(Data entries)
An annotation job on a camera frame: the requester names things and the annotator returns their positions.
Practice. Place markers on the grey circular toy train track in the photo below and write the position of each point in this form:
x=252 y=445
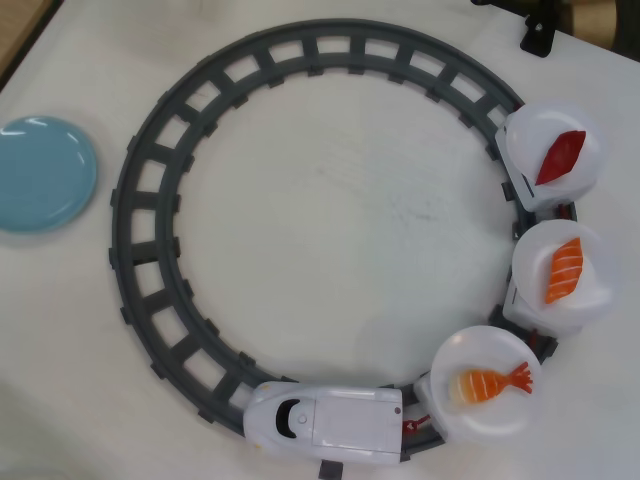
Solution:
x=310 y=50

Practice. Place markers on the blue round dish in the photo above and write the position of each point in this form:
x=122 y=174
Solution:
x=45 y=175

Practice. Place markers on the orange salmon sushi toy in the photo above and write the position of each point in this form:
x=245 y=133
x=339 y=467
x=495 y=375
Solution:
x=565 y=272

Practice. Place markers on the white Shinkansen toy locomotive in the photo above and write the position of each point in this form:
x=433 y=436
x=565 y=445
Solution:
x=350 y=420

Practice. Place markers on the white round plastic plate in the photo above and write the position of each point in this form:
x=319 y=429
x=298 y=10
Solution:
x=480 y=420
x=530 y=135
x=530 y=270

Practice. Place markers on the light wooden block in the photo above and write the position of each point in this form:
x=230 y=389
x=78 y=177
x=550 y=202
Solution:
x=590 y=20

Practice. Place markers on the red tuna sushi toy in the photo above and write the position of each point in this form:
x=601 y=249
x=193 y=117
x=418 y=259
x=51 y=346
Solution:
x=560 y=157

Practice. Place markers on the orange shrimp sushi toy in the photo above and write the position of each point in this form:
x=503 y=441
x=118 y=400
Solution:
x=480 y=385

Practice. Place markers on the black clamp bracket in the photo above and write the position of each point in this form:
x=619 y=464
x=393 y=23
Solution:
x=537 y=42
---
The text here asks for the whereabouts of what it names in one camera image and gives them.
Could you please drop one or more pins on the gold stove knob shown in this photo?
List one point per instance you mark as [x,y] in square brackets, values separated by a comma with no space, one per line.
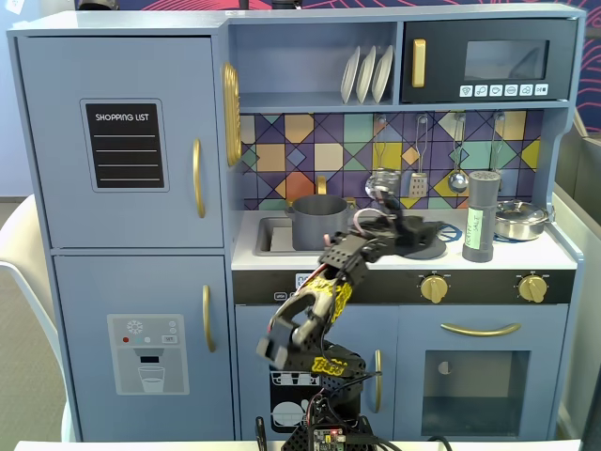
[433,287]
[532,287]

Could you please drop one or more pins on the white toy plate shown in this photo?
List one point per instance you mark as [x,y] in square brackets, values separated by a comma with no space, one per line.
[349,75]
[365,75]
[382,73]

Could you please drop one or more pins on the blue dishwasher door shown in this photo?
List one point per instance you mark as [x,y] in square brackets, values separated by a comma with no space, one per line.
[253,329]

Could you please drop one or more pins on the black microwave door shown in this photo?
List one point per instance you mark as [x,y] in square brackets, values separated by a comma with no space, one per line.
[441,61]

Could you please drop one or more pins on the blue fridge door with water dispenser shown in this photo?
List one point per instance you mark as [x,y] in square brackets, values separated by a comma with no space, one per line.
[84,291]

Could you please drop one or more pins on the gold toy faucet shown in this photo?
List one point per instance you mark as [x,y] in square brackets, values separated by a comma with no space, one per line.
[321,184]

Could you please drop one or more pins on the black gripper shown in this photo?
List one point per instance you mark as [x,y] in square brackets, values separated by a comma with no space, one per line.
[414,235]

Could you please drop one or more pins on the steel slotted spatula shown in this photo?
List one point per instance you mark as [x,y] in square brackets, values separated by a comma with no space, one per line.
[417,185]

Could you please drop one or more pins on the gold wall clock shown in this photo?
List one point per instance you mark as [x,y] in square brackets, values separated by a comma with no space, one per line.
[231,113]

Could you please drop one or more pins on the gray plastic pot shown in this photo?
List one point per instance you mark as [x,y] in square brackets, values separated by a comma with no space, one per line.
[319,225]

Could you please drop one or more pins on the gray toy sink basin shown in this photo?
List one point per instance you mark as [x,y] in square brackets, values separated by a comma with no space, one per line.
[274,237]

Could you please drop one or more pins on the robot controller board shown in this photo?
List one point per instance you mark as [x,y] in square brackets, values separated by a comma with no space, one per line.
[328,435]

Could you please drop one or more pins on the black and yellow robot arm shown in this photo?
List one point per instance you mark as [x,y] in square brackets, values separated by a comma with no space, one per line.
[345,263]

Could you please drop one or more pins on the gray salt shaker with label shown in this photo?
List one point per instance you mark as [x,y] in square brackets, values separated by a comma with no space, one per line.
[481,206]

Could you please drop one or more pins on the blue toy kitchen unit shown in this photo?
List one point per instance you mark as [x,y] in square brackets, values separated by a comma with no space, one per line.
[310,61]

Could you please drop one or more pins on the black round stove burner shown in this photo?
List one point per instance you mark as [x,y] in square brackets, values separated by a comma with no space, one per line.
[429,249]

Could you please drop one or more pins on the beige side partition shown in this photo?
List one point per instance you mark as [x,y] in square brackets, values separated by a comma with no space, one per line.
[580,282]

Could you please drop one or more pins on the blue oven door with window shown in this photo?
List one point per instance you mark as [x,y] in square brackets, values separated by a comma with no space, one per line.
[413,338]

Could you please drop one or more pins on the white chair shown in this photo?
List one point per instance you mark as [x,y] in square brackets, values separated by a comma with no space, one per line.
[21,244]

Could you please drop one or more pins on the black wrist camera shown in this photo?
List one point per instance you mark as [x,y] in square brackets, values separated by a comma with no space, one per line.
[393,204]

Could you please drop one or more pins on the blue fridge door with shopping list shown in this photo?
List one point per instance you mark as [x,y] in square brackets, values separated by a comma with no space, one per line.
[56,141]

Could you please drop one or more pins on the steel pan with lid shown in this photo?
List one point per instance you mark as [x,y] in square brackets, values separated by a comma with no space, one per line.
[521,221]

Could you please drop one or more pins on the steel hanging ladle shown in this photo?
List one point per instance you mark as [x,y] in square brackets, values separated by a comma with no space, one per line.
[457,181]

**WORK REQUEST**. From the records above, transcribe exactly the run of lines that opens with the line holding "camera shown in this photo?" and closes with the line holding "ladle shown in this photo?", both included.

**EXERCISE OUTPUT**.
Could you please drop one or more pins on the black wrist camera shown in this photo?
List one point per instance you mark as [x,y] in square brackets, values separated by a comma with no space, one per line.
[393,204]

Could you please drop one or more pins on the blue fridge door with shopping list shown in this photo?
List one point per instance you mark as [x,y] in square brackets, values separated by a comma with no space, one per line.
[56,141]

Could you please drop one or more pins on the steel pan with lid shown in this photo?
List one point per instance you mark as [x,y] in square brackets, values separated by a comma with no space, one per line.
[521,221]

Could you please drop one or more pins on the steel hanging ladle shown in this photo?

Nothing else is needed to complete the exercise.